Guyana is a small country just north and east of Brazil and east of Venezuela. It is considered part of the Commonwealth Caribbean (which includes the English-speaking islands, Belize, and Guyana). Guyana is an indigenous term that means “Land of Many Waters.” It also has one of the largest unspoiled rainforests, mostly because it does not have modern transportation and cannot be easily traveled, except by the people who live in the forest.
In 2021, the sun parakeet was listed as endangered by the IUCN Red List of Threatened Species with an estimated remaining population between 1000-2499. The sun parakeet is possibly even extinct in a substantial part of its former range. The threats are the usual ones – livestock ranching, farming, logging, and trapping. The sun parakeet was heavily trapped and exported in the 1970s and 1980s. While trapping of the sun parakeet is illegal in Guyana and Brazil now, it still goes on, especially for markets in Malaysia and Asia. Its range has been severely reduced in Guyana.

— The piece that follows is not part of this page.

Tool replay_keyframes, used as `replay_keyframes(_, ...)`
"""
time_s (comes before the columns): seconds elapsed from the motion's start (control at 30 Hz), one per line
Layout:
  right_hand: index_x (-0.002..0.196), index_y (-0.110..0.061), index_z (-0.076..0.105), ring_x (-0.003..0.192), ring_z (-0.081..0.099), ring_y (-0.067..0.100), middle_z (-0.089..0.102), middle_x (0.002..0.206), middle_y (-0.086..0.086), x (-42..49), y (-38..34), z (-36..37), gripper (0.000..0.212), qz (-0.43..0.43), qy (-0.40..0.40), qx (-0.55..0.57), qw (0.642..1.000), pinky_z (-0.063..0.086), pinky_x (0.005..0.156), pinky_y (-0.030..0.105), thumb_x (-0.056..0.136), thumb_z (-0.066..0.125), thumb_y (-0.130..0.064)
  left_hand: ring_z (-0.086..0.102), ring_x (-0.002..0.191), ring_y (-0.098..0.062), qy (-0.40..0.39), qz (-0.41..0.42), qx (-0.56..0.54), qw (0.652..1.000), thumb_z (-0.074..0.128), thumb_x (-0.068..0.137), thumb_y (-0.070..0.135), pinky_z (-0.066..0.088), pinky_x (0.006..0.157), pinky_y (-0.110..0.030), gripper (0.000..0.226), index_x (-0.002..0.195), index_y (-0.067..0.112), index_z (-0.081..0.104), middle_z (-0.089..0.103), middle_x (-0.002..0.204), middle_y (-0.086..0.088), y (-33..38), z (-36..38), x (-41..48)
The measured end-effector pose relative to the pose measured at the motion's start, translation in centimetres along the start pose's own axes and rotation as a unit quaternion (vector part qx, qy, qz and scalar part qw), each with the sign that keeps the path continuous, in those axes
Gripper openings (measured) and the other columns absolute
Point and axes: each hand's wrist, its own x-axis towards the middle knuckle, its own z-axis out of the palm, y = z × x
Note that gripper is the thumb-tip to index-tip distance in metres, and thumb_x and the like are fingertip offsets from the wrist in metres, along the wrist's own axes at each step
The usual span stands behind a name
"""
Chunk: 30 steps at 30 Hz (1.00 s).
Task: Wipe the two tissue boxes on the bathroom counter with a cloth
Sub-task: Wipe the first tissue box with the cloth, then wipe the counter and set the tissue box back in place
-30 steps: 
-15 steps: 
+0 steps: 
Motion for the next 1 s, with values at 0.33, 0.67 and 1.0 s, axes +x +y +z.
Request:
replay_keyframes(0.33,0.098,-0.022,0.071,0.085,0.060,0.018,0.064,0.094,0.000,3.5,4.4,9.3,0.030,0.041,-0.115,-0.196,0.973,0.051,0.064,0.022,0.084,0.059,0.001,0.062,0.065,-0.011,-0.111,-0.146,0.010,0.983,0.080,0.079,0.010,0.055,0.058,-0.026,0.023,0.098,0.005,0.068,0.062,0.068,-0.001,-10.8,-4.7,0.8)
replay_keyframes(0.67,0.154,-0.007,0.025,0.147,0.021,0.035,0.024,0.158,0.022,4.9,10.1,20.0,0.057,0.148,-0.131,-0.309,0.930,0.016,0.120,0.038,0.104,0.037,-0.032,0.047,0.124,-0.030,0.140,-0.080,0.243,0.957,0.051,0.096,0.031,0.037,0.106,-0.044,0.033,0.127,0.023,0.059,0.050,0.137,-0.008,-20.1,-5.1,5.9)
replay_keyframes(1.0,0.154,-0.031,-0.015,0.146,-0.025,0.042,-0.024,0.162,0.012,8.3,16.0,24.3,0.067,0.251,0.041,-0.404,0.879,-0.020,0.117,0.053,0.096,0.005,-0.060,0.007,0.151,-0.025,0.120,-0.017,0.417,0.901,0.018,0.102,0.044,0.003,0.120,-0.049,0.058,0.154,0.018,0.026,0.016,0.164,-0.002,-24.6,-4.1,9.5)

There used to be tens of thousands in the savannah and now they are only left in Karasabai.
The sun parakeet is mostly observed in the hilly and mountainous areas, but it often feeds in forested valleys. The parakeet rangers have documented 15 different species of plants that they eat, the most common is monkey brush which has brilliant yellow and red flowers (the perfect camouflage!). According to several studies in the 1980s, including references from the famed Joseph Forshaw, they also eat a variety of wild seeds and fruits, especially Melastomataceous flowering plants in the flooded forests. This parakeet is usually found in small community flocks, but very little has been known about its breeding, nesting, and migratory behaviors until recently.

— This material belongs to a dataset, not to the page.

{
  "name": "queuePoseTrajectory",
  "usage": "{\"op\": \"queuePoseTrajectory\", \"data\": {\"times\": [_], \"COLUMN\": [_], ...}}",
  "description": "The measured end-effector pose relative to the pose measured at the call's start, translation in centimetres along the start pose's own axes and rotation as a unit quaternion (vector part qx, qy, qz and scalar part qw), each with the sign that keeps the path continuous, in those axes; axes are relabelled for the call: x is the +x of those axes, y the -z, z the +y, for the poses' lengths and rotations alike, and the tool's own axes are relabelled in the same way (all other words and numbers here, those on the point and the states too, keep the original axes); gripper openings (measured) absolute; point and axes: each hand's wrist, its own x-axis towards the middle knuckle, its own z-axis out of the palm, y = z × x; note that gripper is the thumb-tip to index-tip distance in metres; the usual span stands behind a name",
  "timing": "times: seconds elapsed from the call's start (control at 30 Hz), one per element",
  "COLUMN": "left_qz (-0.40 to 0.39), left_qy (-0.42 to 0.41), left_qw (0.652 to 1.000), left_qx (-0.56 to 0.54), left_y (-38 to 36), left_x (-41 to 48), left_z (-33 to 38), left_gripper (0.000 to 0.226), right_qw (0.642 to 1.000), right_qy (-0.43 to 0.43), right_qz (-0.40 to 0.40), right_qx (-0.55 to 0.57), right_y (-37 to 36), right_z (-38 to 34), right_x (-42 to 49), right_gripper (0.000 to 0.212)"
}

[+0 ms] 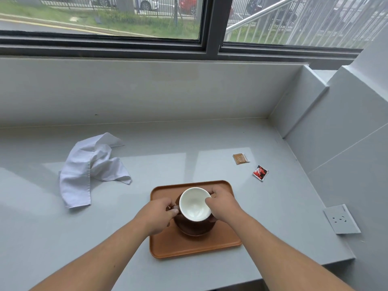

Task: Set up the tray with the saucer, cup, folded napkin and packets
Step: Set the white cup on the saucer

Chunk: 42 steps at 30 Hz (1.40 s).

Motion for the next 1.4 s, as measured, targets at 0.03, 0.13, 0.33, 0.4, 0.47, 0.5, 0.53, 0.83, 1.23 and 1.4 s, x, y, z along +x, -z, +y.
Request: {"op": "queuePoseTrajectory", "data": {"times": [0.03,0.13,0.33,0.4,0.47,0.5,0.53,0.83,1.23,1.4], "left_qz": [0.0,-0.001,-0.007,-0.009,-0.01,-0.011,-0.012,-0.016,-0.023,-0.03], "left_qy": [0.0,-0.004,-0.002,-0.004,-0.002,-0.001,0.0,0.003,0.002,0.004], "left_qw": [1.0,1.0,1.0,1.0,1.0,1.0,1.0,1.0,1.0,0.999], "left_qx": [-0.002,-0.003,-0.007,-0.003,0.0,0.001,0.0,-0.006,-0.007,-0.014], "left_y": [-0.1,-0.2,-0.6,-0.6,-0.6,-0.7,-0.7,-0.9,-0.8,-0.7], "left_x": [-0.1,-0.1,-0.1,0.0,0.1,0.2,0.2,0.4,0.5,0.6], "left_z": [0.0,-0.1,-0.3,-0.3,-0.3,-0.4,-0.4,-0.6,-0.6,-0.7], "left_gripper": [0.012,0.011,0.009,0.009,0.009,0.009,0.009,0.007,0.007,0.007], "right_qw": [1.0,1.0,1.0,1.0,1.0,1.0,1.0,1.0,1.0,1.0], "right_qy": [0.001,-0.001,-0.004,-0.008,-0.011,-0.011,-0.011,-0.007,-0.012,-0.02], "right_qz": [-0.001,-0.001,-0.009,-0.011,-0.011,-0.011,-0.01,-0.006,-0.008,-0.013], "right_qx": [0.001,0.001,-0.01,-0.009,-0.006,-0.007,-0.009,-0.009,-0.018,-0.012], "right_y": [-0.1,-0.1,-0.1,-0.2,-0.3,-0.3,-0.3,-0.4,-0.3,-0.2], "right_z": [0.1,0.3,0.8,1.0,1.1,1.1,1.2,1.5,1.5,1.5], "right_x": [-0.1,-0.1,-0.1,0.0,0.2,0.3,0.4,0.7,0.6,0.6], "right_gripper": [0.023,0.022,0.017,0.017,0.017,0.017,0.017,0.016,0.016,0.02]}}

In September 2022, Dr. LoraKim Joyner from One Earth Conservation journeyed to Karasabai, Guyana along with representatives from the U.S. Fish and Wildlife Service (USFWS) and the U.S. Forest Service (USFS). These agencies were able to help with advice and some grant support through the USAID Caribbean Grant program. Especially helpful, the USFS led a tree-climbing workshop so that local rangers could learn to search out this conure’s tree and nest cavities for the first time.
In March 2023, the newly trained parakeet rangers of Karasabai climbed their first active sun parakeet nests. Since so little has been known about the species in the wild, this was the start of intensive observation and data collection. It turns out the ecology of sun parakeets varies greatly from other South American parrots like macaws and Amazons. For example, unlike most parrots, it roosts and nests in the same tree cavity. So, if you see a sun parakeet in a tree cavity, it does not mean it is an active nest with chicks, it may just be used for sleeping. Many suns can come and go from the same cavity, making it hard to know if the same birds are involved, or if an individual has a variety of roosting sites and companions. As of October 2022, 37 cavities had been identified, 15 were confirmed to be for roosting only. The other 22 were potential nesting cavities. There are now 59 confirmed cavities based on recent observations.

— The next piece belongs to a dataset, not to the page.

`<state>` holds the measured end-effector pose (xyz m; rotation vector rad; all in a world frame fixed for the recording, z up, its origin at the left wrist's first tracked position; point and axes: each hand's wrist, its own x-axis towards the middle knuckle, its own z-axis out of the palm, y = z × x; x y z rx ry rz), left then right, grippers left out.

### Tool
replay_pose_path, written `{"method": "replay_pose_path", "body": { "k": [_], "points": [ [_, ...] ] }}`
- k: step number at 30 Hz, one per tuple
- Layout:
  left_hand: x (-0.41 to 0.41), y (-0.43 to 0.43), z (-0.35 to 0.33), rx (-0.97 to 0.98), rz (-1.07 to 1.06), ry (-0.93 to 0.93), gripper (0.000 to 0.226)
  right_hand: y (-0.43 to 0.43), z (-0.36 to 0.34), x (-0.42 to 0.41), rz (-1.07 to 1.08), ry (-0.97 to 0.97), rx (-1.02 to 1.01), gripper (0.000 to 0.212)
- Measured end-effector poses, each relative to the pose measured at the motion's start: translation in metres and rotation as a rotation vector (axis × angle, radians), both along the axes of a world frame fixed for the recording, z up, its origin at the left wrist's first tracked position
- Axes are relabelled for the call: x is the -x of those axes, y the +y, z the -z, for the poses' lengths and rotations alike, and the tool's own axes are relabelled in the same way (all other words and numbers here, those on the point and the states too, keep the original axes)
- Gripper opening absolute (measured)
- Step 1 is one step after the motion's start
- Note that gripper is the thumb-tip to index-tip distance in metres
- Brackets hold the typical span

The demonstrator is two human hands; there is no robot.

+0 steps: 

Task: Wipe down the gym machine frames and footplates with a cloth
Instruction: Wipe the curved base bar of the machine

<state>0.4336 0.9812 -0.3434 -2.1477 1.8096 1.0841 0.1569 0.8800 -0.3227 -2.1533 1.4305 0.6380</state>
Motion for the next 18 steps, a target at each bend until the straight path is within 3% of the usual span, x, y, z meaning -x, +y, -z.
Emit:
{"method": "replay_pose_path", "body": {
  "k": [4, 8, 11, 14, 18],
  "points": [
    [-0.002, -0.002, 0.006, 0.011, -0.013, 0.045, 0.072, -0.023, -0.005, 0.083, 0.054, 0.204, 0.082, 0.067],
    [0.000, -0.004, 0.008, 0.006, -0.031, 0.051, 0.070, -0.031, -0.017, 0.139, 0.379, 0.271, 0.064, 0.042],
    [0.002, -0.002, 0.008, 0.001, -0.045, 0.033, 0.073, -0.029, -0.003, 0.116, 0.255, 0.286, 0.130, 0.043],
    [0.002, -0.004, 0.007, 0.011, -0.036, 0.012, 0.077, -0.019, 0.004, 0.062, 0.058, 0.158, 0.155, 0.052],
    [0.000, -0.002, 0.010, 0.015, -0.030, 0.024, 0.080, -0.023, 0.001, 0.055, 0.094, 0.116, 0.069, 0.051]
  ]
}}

The sun parakeet normally has a 9-week breeding cycle. It has recently been determined that they have eggs or chicks in the cavities between January and October. Active nests also include parakeets of varying ages – fledglings, juveniles, eggs, chicks, and often multiple adults. There seems to be a community, with females mating or being fed by more than one male and even juveniles feeding younger birds. They appear to be cooperative breeders with likely extra-pair couplings. But we just don’t know for sure! There is an ongoing DNA study in Karasabai. Clearly there is much more to learn about this loud and beautiful parrot in the wild, given its community attributes and unusual breeding patterns.